- **Task to carry out**:
Transcribe the listing exactly; drop the images.

----- Data records -----

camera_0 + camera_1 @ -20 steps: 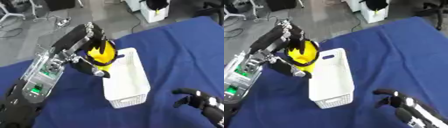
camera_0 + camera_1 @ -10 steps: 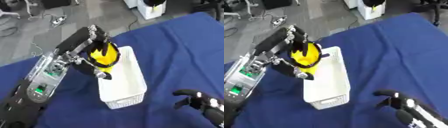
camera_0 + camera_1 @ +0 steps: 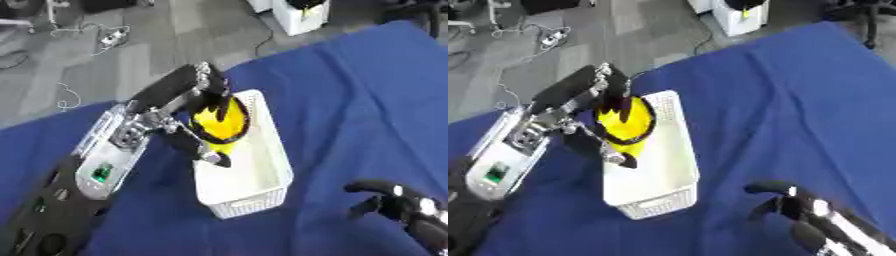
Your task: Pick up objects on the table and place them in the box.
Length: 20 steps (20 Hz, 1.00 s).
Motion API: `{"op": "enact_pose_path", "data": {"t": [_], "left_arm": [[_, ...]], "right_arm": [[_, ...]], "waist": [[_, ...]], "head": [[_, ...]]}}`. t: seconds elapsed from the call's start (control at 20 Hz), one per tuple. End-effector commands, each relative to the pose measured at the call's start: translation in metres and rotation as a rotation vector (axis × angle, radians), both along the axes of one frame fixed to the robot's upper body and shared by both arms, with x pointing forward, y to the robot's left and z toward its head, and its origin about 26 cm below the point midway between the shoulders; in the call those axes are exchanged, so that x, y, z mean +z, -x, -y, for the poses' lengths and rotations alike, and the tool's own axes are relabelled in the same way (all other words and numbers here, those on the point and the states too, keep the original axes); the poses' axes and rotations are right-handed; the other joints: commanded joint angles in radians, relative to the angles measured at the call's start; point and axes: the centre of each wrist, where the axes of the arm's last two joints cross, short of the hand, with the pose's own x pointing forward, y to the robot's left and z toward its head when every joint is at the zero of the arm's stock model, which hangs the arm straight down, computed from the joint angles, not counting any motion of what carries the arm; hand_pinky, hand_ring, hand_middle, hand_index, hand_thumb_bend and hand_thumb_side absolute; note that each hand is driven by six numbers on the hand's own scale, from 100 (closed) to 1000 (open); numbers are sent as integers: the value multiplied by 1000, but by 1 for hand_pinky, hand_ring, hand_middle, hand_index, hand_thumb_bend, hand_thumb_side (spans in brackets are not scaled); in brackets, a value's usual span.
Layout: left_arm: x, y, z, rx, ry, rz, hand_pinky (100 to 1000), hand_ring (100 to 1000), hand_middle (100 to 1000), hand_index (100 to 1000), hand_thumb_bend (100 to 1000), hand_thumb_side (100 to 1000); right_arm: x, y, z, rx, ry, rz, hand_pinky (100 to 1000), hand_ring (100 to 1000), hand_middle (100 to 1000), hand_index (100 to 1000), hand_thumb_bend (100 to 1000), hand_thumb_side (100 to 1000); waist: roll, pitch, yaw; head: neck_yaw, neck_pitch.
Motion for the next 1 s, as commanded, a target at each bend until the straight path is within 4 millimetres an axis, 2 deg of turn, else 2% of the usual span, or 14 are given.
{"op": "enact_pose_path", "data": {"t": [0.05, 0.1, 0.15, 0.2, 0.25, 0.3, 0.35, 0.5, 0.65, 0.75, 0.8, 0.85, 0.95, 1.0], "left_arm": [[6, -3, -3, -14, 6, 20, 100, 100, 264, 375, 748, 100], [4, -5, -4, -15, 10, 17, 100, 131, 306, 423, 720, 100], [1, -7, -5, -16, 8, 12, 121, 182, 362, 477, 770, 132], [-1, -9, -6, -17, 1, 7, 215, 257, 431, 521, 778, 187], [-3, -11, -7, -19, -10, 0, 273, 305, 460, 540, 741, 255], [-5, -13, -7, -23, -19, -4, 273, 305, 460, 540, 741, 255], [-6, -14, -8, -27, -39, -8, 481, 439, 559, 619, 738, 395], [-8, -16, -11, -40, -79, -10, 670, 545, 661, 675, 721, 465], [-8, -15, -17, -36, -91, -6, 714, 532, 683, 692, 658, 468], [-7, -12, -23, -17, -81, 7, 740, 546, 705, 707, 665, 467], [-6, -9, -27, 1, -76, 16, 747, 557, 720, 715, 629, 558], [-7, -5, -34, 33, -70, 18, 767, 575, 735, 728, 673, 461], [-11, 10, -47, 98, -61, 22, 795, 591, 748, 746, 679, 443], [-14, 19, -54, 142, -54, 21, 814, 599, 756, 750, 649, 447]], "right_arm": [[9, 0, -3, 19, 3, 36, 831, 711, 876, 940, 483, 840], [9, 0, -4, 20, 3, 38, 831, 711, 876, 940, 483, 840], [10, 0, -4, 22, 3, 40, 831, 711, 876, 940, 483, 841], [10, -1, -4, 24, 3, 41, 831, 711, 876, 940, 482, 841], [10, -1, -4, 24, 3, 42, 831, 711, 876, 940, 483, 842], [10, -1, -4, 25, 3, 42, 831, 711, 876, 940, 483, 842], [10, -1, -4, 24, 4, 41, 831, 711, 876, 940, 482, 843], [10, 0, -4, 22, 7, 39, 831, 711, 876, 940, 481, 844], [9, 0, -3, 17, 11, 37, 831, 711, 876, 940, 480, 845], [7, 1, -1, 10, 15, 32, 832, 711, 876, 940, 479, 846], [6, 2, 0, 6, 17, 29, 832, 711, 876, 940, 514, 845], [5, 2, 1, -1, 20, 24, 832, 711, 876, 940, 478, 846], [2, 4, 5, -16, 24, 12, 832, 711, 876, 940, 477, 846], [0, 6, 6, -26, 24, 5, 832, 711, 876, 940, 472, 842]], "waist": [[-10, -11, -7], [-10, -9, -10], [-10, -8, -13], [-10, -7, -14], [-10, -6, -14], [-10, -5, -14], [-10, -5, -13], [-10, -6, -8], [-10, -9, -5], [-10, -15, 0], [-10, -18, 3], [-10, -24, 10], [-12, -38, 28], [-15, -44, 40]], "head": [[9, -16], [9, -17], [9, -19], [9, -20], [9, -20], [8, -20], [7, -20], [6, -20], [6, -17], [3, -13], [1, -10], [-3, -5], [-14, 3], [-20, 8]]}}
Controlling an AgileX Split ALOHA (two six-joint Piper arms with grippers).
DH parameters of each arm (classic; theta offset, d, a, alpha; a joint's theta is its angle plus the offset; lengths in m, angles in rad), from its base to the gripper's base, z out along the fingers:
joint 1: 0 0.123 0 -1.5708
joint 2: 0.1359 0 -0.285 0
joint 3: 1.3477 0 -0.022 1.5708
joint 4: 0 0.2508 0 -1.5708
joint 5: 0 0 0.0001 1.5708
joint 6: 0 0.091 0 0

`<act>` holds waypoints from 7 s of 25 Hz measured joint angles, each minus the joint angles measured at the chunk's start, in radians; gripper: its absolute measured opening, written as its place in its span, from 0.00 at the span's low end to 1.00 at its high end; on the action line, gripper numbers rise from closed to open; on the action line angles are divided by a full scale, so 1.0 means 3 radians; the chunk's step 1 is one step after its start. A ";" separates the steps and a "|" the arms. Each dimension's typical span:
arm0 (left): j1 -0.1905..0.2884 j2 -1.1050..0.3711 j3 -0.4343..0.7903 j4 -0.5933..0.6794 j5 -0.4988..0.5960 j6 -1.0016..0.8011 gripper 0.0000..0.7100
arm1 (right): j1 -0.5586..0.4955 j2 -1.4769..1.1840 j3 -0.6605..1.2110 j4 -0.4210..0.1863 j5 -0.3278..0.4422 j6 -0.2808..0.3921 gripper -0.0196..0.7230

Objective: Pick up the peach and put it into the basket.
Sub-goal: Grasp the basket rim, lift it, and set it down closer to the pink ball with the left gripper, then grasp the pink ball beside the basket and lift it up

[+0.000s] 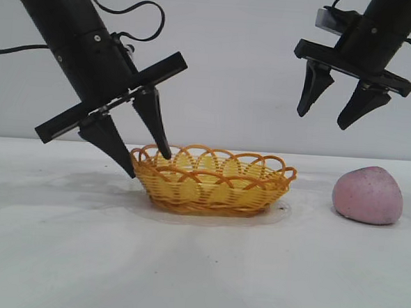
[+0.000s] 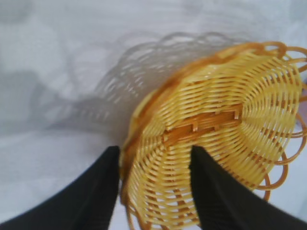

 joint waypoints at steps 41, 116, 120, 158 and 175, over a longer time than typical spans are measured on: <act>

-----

- **Answer to this problem**:
camera_0 + camera_1 @ -20 steps: 
camera_0 + camera_1 @ -10 steps: 
camera_0 + camera_1 @ +0 steps: 
Your task: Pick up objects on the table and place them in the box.
Length: 20 steps (20 Hz, 1.00 s).
Motion API: `{"op": "enact_pose_path", "data": {"t": [_], "left_arm": [[_, ...]], "right_arm": [[_, ...]], "waist": [[_, ...]], "head": [[_, ...]]}}`. t: seconds elapsed from the call's start (control at 20 Hz), one per tuple. End-effector commands, each relative to the pose measured at the call's start: translation in metres and rotation as a rotation vector (axis × angle, radians), both along the axes of one frame fixed to the robot's upper body and shared by both arms, with x pointing forward, y to the robot's left and z toward its head, and its origin about 26 cm below the point midway between the shoulders; in the call those axes are exchanged, so that x, y, z mean +z, -x, -y, for the poses' lengths and rotations alike, and the tool's own axes are relabelled in the same way (all other words and numbers here, those on the point and the states too, keep the original axes); the poses' axes and rotations are right-handed; the other joints: commanded joint angles in radians, relative to the angles measured at the call's start; point and axes: the centre of each wrist, where the axes of the arm's last two joints cross, short of the hand, with the pose's own x pointing forward, y to the robot's left and z toward its head when every joint is at the zero of the arm's stock model, which hangs the arm straight down, computed from the joint angles, not counting any motion of what carries the arm; hand_pinky, hand_ring, hand_middle, hand_index, hand_thumb_bend and hand_thumb_side absolute; note that each hand is driven by six numbers on the hand's own scale, from 100 (closed) to 1000 (open); numbers are sent as integers: the value multiplied by 1000, but by 1 for hand_pinky, hand_ring, hand_middle, hand_index, hand_thumb_bend, hand_thumb_side (spans in brackets are not scaled); in brackets, a value's usual span.
Layout: left_arm: x, y, z, rx, ry, rz, hand_pinky (100 to 1000), hand_ring (100 to 1000), hand_middle (100 to 1000), hand_index (100 to 1000), hand_thumb_bend (100 to 1000), hand_thumb_side (100 to 1000); right_arm: x, y, z, rx, ry, rz, hand_pinky (100 to 1000), hand_ring (100 to 1000), hand_middle (100 to 1000), hand_index (100 to 1000), hand_thumb_bend (100 to 1000), hand_thumb_side (100 to 1000); waist: roll, pitch, yaw; head: neck_yaw, neck_pitch.
Motion for the next 1 s, as commanded, a target at each bend until the straight path is within 4 millimetres an axis, 2 deg of turn, else 2% of the usual span, or 14 are given.
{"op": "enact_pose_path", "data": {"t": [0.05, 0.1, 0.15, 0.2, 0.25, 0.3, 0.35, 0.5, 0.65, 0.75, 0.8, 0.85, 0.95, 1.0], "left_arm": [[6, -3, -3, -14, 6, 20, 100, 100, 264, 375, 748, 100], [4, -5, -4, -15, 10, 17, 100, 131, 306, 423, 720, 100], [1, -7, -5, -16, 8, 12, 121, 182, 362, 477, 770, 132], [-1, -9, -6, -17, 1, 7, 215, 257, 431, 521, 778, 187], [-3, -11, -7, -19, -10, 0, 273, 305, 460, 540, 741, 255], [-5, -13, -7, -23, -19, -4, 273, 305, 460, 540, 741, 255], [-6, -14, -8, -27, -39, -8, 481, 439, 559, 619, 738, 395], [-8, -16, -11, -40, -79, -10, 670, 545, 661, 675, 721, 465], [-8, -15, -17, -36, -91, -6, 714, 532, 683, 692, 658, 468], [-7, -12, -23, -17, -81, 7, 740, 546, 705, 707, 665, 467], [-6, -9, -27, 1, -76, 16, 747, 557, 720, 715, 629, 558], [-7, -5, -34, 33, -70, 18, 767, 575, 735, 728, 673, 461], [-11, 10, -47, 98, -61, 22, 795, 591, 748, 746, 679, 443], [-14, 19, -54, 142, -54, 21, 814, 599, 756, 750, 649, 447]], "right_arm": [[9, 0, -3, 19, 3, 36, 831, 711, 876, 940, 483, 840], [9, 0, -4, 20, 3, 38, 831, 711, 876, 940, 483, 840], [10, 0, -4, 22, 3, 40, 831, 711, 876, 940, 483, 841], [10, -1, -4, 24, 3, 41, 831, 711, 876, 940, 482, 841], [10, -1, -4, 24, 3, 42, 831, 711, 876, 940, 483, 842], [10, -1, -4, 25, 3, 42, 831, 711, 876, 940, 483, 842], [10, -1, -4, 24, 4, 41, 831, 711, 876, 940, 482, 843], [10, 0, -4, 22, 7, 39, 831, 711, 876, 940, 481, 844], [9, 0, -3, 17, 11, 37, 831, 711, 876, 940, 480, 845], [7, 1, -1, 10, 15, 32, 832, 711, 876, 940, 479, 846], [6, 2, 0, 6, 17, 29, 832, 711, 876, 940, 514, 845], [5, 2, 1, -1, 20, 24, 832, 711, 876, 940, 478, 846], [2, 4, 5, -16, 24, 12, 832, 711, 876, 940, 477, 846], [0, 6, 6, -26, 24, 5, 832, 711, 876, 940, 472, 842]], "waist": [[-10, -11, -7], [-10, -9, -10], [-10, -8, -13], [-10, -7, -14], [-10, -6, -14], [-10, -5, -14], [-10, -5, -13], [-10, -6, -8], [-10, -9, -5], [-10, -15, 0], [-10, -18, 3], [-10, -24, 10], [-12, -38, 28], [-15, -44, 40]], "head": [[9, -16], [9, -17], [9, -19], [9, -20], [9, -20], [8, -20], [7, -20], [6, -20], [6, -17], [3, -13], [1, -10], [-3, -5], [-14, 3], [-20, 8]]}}
Controlling an AgileX Split ALOHA (two six-joint Piper arms with grippers).
DH parameters of each arm (classic; theta offset, d, a, alpha; a joint's theta is its angle plus the offset; lengths in m, angles in rad), from its base to the gripper's base, z out along the fingers:
joint 1: 0 0.123 0 -1.5708
joint 2: 0.1359 0 -0.285 0
joint 3: 1.3477 0 -0.022 1.5708
joint 4: 0 0.2508 0 -1.5708
joint 5: 0 0 0.0001 1.5708
joint 6: 0 0.091 0 0

`<act>` holds waypoints from 7 s of 25 Hz measured joint angles, each minus the joint angles measured at the chunk's start, in radians; gripper: its absolute measured opening, written as its place in its span, from 0.00 at the span's low end to 1.00 at its high end; on the action line, gripper numbers rise from closed to open; on the action line angles are divided by a full scale, so 1.0 means 3 radians; the chunk's step 1 is one step after its start. A ";" separates the steps and a "|" the arms. Each dimension's typical span:
arm0 (left): j1 -0.1905..0.2884 j2 -1.1050..0.3711 j3 -0.4343..0.7903 j4 -0.5933..0.6794 j5 -0.4988..0.5960 j6 -1.0016..0.8011 gripper 0.0000..0.7100
arm1 (right): j1 -0.5586..0.4955 j2 -1.4769..1.1840 j3 -0.6605..1.2110 j4 -0.4210..0.1863 j5 -0.3278..0.4422 j6 -0.2808..0.3921 gripper -0.0196..0.7230

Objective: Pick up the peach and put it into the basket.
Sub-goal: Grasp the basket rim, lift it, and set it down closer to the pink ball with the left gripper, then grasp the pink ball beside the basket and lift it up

[+0.000s] 
[+0.000s] 

 joint waypoints at steps 41, 116, 120, 158 and 175, over a longer time than typical spans are measured on: <act>

This exercise requires no further answer.